Data extracted from a collection:

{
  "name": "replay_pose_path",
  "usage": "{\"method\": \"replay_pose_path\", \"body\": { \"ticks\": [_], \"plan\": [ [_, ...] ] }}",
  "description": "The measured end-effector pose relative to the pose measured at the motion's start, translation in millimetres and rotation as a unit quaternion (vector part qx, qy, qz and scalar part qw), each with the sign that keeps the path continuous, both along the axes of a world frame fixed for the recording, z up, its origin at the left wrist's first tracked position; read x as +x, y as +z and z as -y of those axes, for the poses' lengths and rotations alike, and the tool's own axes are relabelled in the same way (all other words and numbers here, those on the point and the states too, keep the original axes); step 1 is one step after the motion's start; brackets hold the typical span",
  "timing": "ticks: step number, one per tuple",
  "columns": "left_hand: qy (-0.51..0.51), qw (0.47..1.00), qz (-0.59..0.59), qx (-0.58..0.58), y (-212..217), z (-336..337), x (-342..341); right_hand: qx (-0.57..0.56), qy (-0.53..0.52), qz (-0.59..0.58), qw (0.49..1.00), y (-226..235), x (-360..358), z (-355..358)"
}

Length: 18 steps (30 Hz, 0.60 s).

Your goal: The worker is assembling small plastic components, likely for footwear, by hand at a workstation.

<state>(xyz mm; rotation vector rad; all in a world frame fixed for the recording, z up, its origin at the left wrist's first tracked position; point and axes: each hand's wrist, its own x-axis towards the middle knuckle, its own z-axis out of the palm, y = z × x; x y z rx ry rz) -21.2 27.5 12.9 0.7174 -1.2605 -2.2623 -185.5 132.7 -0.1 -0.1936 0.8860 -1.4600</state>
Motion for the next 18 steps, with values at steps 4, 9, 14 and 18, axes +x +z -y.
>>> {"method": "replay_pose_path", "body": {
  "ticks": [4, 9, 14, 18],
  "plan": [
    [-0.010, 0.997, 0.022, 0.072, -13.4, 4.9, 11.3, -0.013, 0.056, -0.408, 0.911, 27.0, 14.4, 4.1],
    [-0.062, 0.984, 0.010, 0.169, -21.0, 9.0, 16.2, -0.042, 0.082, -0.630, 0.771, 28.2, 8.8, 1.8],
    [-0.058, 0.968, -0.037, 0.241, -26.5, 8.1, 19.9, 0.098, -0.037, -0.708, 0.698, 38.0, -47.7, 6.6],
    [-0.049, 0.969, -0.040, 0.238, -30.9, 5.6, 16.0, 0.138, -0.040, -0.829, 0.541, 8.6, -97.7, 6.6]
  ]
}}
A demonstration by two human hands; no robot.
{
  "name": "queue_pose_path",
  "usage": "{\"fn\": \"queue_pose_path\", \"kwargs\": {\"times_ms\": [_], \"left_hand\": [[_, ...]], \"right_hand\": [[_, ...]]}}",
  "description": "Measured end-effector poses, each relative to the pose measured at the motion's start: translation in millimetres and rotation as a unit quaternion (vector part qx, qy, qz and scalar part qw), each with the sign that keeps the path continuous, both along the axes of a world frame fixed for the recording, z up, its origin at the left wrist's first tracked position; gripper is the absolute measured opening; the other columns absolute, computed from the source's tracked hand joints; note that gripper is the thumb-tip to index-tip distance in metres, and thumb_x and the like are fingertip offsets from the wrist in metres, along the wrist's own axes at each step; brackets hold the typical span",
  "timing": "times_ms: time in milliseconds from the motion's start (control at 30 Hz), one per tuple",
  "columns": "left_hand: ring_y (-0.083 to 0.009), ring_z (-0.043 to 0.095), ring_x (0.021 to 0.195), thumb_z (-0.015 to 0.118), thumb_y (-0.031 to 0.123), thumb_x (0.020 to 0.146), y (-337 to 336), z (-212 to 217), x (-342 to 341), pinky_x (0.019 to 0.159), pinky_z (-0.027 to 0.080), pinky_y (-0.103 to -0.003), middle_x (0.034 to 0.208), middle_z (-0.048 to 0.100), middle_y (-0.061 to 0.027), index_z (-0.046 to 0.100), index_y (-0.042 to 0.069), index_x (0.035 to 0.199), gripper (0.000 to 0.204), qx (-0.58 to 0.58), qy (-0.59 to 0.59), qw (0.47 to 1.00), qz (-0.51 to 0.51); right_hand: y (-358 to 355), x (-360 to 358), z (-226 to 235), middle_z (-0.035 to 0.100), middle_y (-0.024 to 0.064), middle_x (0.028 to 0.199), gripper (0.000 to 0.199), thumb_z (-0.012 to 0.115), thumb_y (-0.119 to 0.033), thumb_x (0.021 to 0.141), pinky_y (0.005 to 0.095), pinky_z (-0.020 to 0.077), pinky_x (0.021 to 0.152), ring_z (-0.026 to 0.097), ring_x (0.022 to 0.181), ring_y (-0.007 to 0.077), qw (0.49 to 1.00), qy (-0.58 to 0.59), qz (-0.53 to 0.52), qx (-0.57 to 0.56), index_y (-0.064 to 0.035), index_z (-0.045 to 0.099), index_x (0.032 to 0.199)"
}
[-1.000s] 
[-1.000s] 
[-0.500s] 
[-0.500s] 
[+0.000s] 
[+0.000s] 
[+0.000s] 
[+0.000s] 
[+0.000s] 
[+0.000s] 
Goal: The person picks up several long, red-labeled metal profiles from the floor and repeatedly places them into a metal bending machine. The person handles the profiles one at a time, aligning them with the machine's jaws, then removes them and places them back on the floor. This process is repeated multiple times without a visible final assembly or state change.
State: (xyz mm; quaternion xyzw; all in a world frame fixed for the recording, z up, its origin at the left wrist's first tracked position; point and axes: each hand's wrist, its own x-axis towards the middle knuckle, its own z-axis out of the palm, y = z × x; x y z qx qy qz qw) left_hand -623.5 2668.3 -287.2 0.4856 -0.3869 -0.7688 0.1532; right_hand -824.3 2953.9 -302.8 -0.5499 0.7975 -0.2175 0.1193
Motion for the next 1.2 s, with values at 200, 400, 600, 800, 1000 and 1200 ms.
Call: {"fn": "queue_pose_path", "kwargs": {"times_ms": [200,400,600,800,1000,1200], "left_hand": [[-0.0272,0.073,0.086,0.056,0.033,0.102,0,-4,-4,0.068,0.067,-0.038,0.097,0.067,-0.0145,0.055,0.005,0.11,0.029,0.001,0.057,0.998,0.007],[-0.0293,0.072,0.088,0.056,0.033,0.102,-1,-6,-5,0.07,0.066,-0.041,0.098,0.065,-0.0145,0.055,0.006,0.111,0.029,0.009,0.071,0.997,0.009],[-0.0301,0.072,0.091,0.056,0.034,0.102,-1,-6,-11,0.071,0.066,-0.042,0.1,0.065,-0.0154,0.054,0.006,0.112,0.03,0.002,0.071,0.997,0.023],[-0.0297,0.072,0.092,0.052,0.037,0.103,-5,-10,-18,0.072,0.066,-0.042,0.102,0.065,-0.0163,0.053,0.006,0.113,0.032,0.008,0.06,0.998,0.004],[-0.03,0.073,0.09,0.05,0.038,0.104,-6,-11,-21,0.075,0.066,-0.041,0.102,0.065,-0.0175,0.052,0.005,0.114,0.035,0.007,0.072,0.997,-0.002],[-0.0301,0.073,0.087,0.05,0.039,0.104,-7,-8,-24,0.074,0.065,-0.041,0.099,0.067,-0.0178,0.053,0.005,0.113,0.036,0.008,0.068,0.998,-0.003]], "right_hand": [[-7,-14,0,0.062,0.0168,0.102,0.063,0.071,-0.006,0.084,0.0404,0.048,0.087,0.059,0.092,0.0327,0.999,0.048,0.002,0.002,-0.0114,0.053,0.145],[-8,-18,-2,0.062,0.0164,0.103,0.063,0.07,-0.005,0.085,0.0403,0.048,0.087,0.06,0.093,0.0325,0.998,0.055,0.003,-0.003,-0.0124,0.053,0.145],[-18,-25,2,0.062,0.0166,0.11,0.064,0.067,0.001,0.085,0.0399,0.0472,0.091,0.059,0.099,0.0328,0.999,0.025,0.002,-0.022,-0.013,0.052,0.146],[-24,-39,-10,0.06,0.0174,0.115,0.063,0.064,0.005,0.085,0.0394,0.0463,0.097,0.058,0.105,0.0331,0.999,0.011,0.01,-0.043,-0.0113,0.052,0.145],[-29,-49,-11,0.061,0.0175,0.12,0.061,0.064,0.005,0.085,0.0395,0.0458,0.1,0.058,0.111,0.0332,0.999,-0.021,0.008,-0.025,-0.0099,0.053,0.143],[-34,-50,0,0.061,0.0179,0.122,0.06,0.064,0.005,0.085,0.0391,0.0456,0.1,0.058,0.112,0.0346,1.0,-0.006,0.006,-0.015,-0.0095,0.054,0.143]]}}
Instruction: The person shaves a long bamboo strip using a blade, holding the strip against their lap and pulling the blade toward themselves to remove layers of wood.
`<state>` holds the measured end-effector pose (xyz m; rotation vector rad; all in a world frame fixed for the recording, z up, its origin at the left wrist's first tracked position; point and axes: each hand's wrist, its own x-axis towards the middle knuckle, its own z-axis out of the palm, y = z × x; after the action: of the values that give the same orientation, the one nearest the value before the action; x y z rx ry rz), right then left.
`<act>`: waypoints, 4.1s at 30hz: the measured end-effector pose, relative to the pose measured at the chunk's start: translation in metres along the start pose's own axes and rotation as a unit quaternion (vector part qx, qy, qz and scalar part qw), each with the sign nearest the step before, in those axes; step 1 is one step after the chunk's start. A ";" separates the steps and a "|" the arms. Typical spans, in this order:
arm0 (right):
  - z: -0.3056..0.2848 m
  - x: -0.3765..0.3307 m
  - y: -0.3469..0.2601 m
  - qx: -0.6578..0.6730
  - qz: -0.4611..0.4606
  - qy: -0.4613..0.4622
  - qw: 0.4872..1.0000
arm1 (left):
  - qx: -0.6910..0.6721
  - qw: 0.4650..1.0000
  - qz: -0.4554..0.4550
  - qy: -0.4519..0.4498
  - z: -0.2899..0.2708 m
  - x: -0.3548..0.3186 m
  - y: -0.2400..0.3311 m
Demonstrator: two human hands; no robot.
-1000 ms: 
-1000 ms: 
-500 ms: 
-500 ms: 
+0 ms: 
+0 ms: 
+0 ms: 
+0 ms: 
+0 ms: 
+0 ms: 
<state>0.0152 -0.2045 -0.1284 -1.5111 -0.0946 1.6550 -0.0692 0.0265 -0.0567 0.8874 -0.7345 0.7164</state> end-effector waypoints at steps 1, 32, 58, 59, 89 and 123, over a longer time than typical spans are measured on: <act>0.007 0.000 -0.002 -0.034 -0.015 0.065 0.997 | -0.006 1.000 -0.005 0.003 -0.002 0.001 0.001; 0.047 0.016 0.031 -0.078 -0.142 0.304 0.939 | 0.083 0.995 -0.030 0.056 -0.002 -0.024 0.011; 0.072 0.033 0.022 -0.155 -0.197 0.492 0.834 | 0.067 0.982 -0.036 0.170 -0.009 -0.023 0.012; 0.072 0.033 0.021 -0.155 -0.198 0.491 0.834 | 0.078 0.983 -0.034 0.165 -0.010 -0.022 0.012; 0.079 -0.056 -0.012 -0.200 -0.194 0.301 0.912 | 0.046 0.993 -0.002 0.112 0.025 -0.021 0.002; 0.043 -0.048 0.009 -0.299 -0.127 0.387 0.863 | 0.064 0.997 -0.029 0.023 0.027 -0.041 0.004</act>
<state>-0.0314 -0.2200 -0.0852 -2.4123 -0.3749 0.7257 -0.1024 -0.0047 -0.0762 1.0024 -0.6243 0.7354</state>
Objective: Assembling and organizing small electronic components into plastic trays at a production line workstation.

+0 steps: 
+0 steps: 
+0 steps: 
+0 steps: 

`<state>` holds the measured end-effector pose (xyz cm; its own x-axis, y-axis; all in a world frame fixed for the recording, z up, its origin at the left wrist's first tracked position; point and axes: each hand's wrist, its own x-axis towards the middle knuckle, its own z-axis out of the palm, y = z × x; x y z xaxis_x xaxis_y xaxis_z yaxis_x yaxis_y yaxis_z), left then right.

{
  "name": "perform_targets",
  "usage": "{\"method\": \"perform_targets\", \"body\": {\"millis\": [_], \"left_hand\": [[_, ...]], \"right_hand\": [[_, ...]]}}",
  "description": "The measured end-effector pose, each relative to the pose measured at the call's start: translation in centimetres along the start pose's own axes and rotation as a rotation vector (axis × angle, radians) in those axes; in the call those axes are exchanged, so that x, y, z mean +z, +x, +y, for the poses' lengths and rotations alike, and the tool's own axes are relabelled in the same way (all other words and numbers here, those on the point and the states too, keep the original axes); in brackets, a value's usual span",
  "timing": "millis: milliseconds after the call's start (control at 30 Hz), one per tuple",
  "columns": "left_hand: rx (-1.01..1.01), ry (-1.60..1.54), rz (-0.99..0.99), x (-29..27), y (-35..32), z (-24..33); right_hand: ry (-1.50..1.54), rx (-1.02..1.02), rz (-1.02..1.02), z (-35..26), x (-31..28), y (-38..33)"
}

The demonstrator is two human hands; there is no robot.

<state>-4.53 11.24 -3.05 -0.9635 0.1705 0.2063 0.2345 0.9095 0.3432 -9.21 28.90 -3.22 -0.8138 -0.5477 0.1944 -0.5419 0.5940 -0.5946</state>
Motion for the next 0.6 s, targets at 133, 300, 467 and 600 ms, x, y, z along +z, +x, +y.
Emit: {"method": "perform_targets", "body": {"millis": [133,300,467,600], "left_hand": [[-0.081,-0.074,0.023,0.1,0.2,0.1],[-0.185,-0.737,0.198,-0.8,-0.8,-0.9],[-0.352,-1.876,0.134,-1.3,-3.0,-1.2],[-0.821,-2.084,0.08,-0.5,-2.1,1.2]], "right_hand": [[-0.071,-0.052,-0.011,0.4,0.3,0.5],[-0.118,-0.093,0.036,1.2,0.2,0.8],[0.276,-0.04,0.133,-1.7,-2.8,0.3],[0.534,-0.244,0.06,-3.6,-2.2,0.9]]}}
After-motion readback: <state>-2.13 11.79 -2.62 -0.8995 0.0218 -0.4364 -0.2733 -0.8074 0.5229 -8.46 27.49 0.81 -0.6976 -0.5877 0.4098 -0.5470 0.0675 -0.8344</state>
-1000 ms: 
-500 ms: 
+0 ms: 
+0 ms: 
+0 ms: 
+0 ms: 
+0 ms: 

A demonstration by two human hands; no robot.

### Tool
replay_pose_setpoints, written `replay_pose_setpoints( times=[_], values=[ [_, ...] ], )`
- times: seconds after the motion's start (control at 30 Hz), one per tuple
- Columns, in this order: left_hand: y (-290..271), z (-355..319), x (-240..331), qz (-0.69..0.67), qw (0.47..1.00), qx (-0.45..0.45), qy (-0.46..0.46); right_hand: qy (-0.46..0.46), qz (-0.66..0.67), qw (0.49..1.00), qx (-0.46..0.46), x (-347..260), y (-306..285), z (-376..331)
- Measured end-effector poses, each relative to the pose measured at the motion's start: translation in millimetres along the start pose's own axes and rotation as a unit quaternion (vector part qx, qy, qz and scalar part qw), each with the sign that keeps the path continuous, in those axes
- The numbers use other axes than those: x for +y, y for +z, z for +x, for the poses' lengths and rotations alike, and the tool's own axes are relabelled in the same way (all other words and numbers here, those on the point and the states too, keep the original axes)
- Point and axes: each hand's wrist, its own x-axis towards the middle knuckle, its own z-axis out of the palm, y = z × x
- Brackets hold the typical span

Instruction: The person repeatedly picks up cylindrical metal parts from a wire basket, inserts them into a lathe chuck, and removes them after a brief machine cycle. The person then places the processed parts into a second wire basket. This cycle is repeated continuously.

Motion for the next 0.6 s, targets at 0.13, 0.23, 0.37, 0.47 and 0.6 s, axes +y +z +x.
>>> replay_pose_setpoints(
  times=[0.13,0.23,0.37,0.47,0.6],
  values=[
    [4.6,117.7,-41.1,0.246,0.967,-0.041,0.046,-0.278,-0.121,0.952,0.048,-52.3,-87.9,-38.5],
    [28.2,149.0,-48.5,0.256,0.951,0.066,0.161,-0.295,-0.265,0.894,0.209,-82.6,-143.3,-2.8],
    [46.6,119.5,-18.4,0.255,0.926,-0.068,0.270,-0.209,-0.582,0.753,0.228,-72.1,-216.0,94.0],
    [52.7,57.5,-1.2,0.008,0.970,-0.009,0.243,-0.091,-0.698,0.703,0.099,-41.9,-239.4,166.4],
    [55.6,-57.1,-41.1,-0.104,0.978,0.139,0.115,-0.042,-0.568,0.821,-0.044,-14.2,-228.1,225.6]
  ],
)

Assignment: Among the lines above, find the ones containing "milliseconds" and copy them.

Output below:
  "timing": "times_ms: time in milliseconds from the motion's start (control at 30 Hz), one per tuple",
  "timing": "millis: milliseconds after the call's start (control at 30 Hz), one per tuple",

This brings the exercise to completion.